I not sure if this is a soprano or a concert, but this dude is having a lot of fun on the ukulele..... Australian actor who plays guitar and ukulele.
https://www.youtube.com/watch?v=P_SH5w2hZt4

Impressive. To me it looks like a Soprano and not an expensive one. I checked out this guy and it seems that he’s a very able guitar player who also plays Uke. His main work is acting. He keeps a Pink Mahalo too but to my ear it doesn’t sound much so I’ve not bothered adding a video link of it - the black/dark one might be a Mahalo as well but if so then perhaps it’s an unusually good one that’s been well sorted too.

I think that this guy is a good example of a skilled musician who makes the Soprano size Uke work for then. In the past - still do too - I have wondered whether the original (late 1800’s) Soprano Ukes were essentially a (thoughtfully scaled down to be) compact size and cost effective travel instrument that (still) works rather well.

frianm
11-19-2017, 12:28 AM
I have a small group who I am teaching - all over 65 - and they do have great difficulty getting the left hand to work well. Often a concert or tenor gives a little more finger space. I am fortunate to have been playing the guitar since I was 12, have got used to narrow necks when playing the banjo and then playing an early banjo ukulele by Slingerland. My hands are used to XL gloves and my fingers are large. I prefer the soprano and find no difficulty. The instrument has so many delightful qualities, not least the happy sound. I belief it is practice and technique that makes the difference. How to use the left hand properly is part of what I teach.

RafterGirl
11-19-2017, 03:23 AM
:agree:



Impressive. To me it looks like a Soprano and not an expensive one.
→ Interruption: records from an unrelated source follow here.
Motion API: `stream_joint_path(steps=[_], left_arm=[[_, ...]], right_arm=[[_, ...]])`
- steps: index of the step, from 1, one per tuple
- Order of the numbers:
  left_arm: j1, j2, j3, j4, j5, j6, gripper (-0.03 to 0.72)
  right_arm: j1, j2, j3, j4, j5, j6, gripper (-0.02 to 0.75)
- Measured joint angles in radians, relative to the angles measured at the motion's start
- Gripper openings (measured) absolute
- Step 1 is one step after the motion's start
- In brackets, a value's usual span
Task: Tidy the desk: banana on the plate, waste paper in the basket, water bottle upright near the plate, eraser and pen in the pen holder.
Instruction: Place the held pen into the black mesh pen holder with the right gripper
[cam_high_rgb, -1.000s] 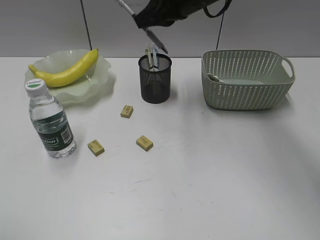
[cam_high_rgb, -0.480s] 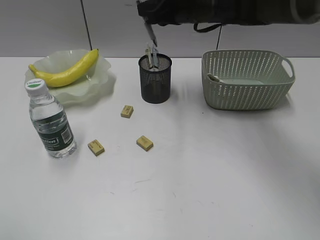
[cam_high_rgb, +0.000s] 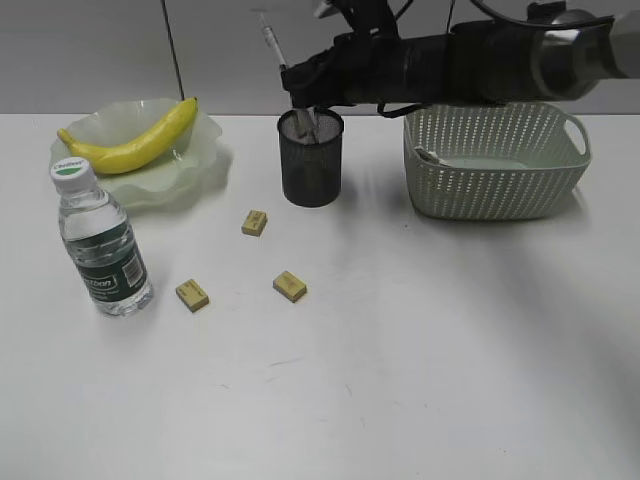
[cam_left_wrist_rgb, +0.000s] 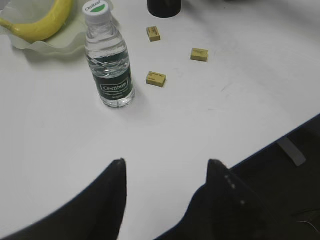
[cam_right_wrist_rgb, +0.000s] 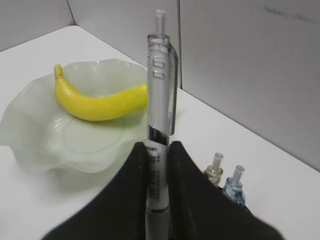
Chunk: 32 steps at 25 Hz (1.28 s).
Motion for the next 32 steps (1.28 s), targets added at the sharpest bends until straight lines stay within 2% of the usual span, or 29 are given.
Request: stream_joint_path(steps=[18,19,21,23,26,29,32], left_arm=[[0.0,0.0,0.0,0.0,0.0,0.0,0.384],[0.0,0.0,0.0,0.0,0.0,0.0,0.384],[0.0,0.0,0.0,0.0,0.0,0.0,0.384],[0.0,0.0,0.0,0.0,0.0,0.0,0.384],[0.0,0.0,0.0,0.0,0.0,0.0,0.384],[0.0,0.0,0.0,0.0,0.0,0.0,0.384],[0.0,0.0,0.0,0.0,0.0,0.0,0.384]], right_arm=[[0.0,0.055,0.0,0.002,-0.091,-0.085,0.099],[0.0,0.058,0.0,0.002,-0.092,-0.085,0.115],[0.0,0.058,0.0,0.002,-0.091,-0.085,0.195],[0.0,0.058,0.0,0.003,-0.091,-0.085,0.338],[0.0,0.05,0.0,0.003,-0.091,-0.085,0.484],[0.0,0.017,0.0,0.003,-0.093,-0.067,0.526],[0.0,-0.043,0.0,0.003,-0.12,0.003,0.533]])
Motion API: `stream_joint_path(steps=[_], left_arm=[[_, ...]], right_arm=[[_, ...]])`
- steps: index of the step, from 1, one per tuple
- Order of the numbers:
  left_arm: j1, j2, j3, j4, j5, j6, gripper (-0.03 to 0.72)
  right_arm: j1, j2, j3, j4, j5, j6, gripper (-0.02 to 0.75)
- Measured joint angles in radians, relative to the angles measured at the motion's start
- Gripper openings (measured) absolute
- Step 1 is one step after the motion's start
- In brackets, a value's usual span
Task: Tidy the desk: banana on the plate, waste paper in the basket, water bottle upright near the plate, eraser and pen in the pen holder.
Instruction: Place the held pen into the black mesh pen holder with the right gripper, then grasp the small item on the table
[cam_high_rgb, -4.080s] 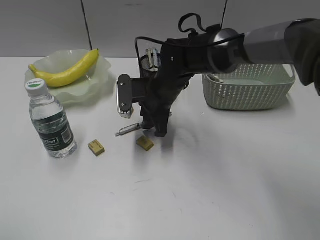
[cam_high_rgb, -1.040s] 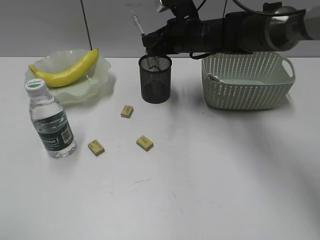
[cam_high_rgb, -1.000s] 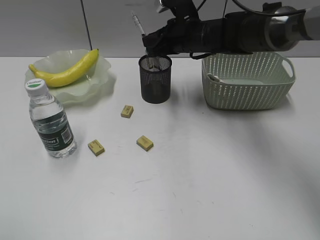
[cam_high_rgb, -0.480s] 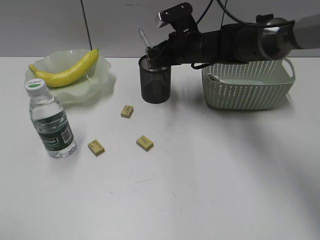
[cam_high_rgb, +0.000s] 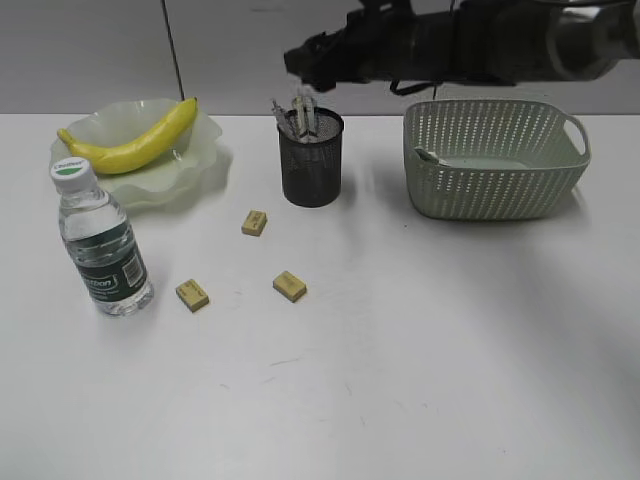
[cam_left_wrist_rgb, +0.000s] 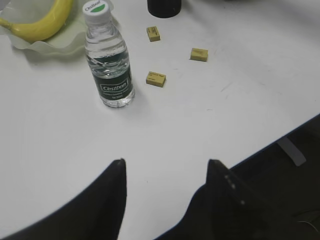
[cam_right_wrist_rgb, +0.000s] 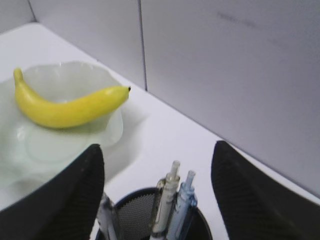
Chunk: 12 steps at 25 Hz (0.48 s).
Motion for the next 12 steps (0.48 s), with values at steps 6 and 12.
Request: stream_joint_path(steps=[6,12], left_arm=[[0.0,0.0,0.0,0.0,0.0,0.0,0.384],[0.0,0.0,0.0,0.0,0.0,0.0,0.384]], right_arm=[[0.0,-0.133,0.0,-0.224,0.002,0.226,0.533],[0.001,-0.22,0.0,-0.92,0.189,0.819,0.533]])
I checked out this guy and it seems that he’s a very able guitar player who also plays Uke. His main work is acting. He keeps a Pink Mahalo too but to my ear it doesn’t sound much so I’ve not bothered adding a video link of it - the black/dark one might be a Mahalo as well but if so then perhaps it’s an unusually good one that’s been well sorted too.

I think that this guy is a good example of a skilled musician who makes the Soprano size Uke work for then. In the past - still do too - I have wondered whether the original (late 1800’s) Soprano Ukes were essentially a (thoughtfully scaled down to be) compact size and cost effective travel instrument that (still) works rather well.

I've gotten hooked on Mr. McLachlan's Australian murder mystery TV series. While watching past seasons of the show on YouTube, I stumbled across the videos of him playing guitar & ukulele. I believe he's been playing guitar since he was a kid, and he had a singing career in Australia back in the 80s. I had just started playing the ukulele when I saw that video and it really spurred me on to continue learning. I like playing my soprano, but prefer the concert scale. I just ordered a Kiwaya/Famous long neck soprano. That's the nice thing about ukuleles.....lots of choices :)

Kyle23
11-19-2017, 03:24 AM
Because they're harder to play for people with bigger hands. Just as tenors may be harder to play than a concert or soprano for someone with smaller hands. People play guitars, so why are tenors harder to play if you have smaller hands? Same thing, it's just how it is.